Figure 7 shows the overall relationship among the neuromodulatory systems along with its interactions with the amygdala. Nodes corresponded to either a class of neurotransmitter source (e.g., ACh from SI, MA, and PPN) or the different regions of the amygdala, which were recipients of neuromodulation. Directional arcs represented inferred projections from a neuromodulatory system to a target brain area. The thickness of each arc was proportional to the amount of receptor expression energy found in the target region. The diameter of each node represented the total amount of receptor expression energy in that brain region. For example, the cholinergic receptor expression energy in MEA was much higher than serotonergic, as can be seen in Fig. 7 by the thickness of the arc (compare the arc extending from green node to MEA with the arc extending from the red node to MEA). All networks from Pajek were rendered using the circular layout; all other parameters were set to default. For ease of visualization, the amounts of receptor expression energy were scaled down, dividing the amount of receptor energy expression by 100.

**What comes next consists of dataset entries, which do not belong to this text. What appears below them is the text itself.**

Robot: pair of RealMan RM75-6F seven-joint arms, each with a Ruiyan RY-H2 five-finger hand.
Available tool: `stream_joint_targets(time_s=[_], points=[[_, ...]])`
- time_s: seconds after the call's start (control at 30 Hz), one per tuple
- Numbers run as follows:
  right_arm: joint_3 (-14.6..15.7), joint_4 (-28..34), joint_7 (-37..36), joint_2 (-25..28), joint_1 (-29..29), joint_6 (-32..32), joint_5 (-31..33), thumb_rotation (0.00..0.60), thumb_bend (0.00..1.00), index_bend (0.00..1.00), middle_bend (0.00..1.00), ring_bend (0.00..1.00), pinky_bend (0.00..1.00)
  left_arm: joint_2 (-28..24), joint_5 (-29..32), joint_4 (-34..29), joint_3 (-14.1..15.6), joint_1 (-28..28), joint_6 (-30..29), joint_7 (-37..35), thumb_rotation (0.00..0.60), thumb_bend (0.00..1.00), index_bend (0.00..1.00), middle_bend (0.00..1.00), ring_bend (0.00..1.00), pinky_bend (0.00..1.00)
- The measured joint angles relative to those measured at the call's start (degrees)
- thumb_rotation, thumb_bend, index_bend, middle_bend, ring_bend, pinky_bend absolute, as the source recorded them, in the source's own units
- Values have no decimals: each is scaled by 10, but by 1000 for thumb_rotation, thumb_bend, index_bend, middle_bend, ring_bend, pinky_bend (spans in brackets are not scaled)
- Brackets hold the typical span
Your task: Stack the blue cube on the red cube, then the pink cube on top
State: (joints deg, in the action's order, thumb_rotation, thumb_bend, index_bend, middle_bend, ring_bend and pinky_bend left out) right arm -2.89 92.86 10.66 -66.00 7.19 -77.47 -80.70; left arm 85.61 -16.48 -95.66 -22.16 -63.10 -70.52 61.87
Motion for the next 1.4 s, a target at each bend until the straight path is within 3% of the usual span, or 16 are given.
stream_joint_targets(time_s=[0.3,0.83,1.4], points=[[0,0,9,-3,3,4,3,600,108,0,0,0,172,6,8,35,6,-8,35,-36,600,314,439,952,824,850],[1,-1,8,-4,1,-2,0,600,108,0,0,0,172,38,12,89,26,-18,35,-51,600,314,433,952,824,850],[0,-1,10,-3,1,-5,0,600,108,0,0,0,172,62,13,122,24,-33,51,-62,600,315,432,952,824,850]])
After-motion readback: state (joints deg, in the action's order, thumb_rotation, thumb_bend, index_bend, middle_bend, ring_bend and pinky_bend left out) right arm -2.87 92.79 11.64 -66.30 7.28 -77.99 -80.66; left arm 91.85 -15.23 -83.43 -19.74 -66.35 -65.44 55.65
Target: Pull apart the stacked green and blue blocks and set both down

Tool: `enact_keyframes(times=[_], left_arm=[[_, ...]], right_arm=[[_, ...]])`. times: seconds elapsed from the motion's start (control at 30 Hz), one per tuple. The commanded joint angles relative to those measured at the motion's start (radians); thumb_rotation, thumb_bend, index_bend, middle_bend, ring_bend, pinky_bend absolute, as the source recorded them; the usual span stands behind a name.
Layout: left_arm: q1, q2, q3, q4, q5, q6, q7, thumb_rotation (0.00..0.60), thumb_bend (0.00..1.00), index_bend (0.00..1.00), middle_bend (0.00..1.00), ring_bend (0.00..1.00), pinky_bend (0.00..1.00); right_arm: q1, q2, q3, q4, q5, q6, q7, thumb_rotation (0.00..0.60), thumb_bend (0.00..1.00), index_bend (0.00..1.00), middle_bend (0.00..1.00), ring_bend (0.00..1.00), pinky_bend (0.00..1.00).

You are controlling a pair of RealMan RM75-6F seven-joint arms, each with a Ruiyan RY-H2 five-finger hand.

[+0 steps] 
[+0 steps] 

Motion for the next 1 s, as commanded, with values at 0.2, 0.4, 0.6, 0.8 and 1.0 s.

Expression energy emanating from the cholinergic system is overwhelmingly the highest, followed by serotonergic, dopaminergic, and adrenergic (Fig. 7). All neuromodulatory systems project heavily to the cholinergic system as compared to other brain regions (Fig. 7 green node). The rest of the projections remained relatively low, though there may be an indication that serotonin projects more heavily to AAA compared to other amygdala areas (Fig. 7).
In addition to looking at the overall neuromodulatory connectivity network, we examined the influence of receptor subtypes on the different brain regions. Families of receptors were categorized in the following way: α (Adra1a, Adra1b, Adra2a, Adra2c) versus β (Adrb1, Adrb2) adrenergic receptors; muscarinic (Chrm1, Chrm2, Chrm3, Chrm4, Chrm5) versus nicotinic (Chrna1, Chrna2, Chrna3, Chrna4, Chrna5, Chrna6, Chrna7, Chrna9, Chrnb1, Chrnb2, Chrnb3) cholinergic receptors; D1 (Drd1a) versus D2 (Drd2, Drd3) dopaminergic receptors; and serotonin receptors that produce an inhibitory response (Htr1a, Htr1b, Htr1d, Htr1f, Htr5a, Htr5b) versus serotonin receptors that produce an excitatory response (Htr2b, Htr2c, Htr3a, Htr3b, Htr4, Htr6, Htr7).
In general, different families of receptors had noticeable differences in how they are distributed across different brain regions (see Figs. 8, 9, 10, 11). For comparison purposes, the layout, arc thickness, and node diameter proportions were scaled down, dividing the amount of receptor energy expression by 1,000 for Figs. 8, 9, 10, 11. Expression energy from α-adrenergic receptors (Fig. 8, top) was more prevalent in cholinergic regions, as well as in the anterior amygdalar area (AAA), and within itself compared to β-adrenergic receptors (Fig. 8, bottom), which had a stronger influence on dopaminergic areas. Both the D1 and D2 dopamine families had a strong influence on the regions associated with acetylcholine and the CEA (Fig. 9); however, the D2 family of receptors expressed more within dopaminergic sources compared to D1 (Fig. 9, bottom). Muscarinic acetylcholine expression (Fig. 10, top) was higher than nicotinic expression in the amygdala (MEA, CEA), while nicotinic receptors (Fig. 10, bottom) were more strongly expressed in the dopaminergic areas. As for the serotonergic receptors, the amount of expression was roughly the same for the inhibitory and excitatory HTR families (Fig. 11).